The conventional wisdom has it that IoT security, or the lack thereof, is a disaster waiting to happen. Machina Research, however, argues that this is largely a myth. According to the report, the grand vision of the IoT as everything connecting to everything is so distant that it makes little sense to future-proof all of today’s deployments for it. At least for the next ten years, what we refer to as the IoT will be driven by the Subnets of Things used in relatively controlled settings. Most of today’s security requirements can be met incrementally, with proper planning and already available solutions.
In principle, the security layer should be enabled in IoT deployments by design, rather than retroactively when all else is said and done. Yet in reality, the viability of this maxim tends to depend highly on what is actually being deployed.
“Individual products can, and should, be secured by design, and developers who fail to do so are asking for trouble,” The report author, principal analyst Aapo Markkanen explained. “That said, when the project is not about a single product but a complex system, comprising multiple products supplied by different vendors at different times, the scope for doing pretty much anything ‘by design’ is limited. That is often the case especially in the Industrial IoT, where brownfield deployments are the norm. In these environments, security is more of a systems-integration issue than a design issue.”

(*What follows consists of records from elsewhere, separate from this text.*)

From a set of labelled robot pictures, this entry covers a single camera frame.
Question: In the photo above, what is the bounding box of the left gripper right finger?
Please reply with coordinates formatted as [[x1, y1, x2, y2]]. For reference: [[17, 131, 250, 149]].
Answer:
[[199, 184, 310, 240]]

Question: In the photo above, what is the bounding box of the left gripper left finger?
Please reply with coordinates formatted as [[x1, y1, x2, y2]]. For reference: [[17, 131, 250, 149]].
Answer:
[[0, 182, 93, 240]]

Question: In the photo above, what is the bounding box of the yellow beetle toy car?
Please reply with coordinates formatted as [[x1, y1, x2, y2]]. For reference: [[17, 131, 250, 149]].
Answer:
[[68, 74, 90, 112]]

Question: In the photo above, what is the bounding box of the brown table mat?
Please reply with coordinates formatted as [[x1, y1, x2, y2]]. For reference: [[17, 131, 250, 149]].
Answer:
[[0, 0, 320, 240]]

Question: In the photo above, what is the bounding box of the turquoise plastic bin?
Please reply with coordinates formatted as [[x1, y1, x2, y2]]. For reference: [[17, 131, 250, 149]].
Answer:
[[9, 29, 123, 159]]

Consequently, systems integrators are set to become a critical stakeholder when it comes to securing the industrial IoT, and the ones that want to play a role in this market have to develop various new competences and technologies. Overall, the strategic attention to these is lacking among the big system integrators, but there are also examples of the contrary. Atos, CGI, and Tieto are names that appear to be ahead of the curve.

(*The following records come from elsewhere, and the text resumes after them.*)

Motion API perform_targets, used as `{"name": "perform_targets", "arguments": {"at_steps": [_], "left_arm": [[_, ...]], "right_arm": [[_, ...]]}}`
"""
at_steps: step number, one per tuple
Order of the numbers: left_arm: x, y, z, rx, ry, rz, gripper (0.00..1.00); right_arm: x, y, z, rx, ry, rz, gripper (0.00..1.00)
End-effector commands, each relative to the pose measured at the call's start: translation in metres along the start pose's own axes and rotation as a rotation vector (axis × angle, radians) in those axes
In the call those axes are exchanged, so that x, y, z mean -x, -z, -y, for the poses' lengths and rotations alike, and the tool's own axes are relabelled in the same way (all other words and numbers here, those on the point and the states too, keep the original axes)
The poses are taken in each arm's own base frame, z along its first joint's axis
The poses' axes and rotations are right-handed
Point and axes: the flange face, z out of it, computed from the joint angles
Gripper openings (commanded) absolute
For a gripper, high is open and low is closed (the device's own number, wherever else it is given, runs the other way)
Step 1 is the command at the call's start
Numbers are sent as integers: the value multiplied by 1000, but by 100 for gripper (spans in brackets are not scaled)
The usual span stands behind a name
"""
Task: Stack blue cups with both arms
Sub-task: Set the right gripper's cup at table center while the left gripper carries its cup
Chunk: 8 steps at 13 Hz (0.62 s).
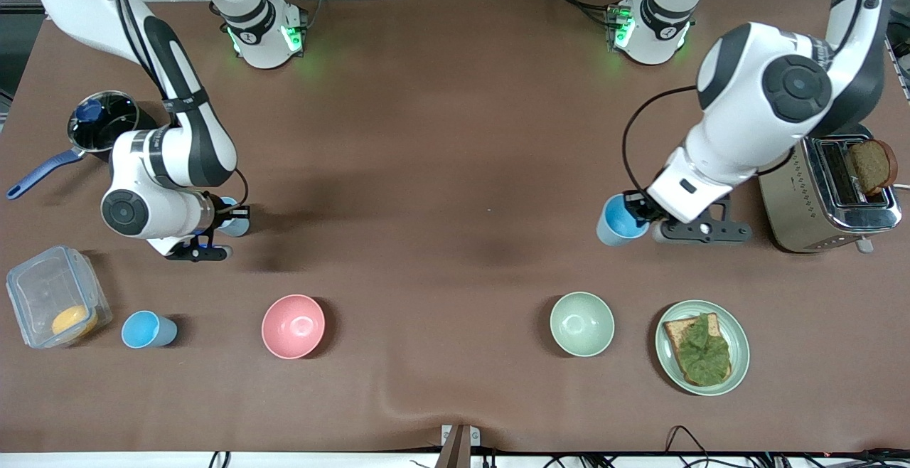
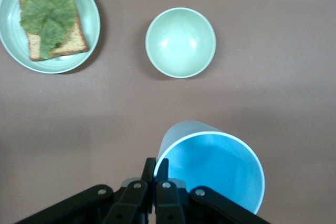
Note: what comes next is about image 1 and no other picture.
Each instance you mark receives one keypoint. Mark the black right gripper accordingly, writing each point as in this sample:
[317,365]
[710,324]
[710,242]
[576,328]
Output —
[220,213]

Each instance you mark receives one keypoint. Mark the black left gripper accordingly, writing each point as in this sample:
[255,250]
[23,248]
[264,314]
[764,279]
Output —
[638,206]

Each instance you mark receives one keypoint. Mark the blue plastic cup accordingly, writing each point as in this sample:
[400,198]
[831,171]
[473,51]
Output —
[146,330]
[238,226]
[615,222]

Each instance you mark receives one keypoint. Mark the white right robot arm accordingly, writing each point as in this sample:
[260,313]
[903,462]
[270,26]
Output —
[192,141]

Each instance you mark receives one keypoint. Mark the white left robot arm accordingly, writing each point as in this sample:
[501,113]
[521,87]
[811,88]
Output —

Another area that can further improve the outlook is risk management. According to Markkanen, “Security is never a binary choice of either having it or not having it. For an IoT-driven enterprise, getting the security right is more about judging how much cyber risk it can stomach, and investing accordingly. A serious problem is that this risk cannot be sufficiently quantified, because enterprises do not have reliable information on the materialised cyber incidents. Having a trusted third party, be it a regulator or even the insurance market, to broker such information would be most welcome.”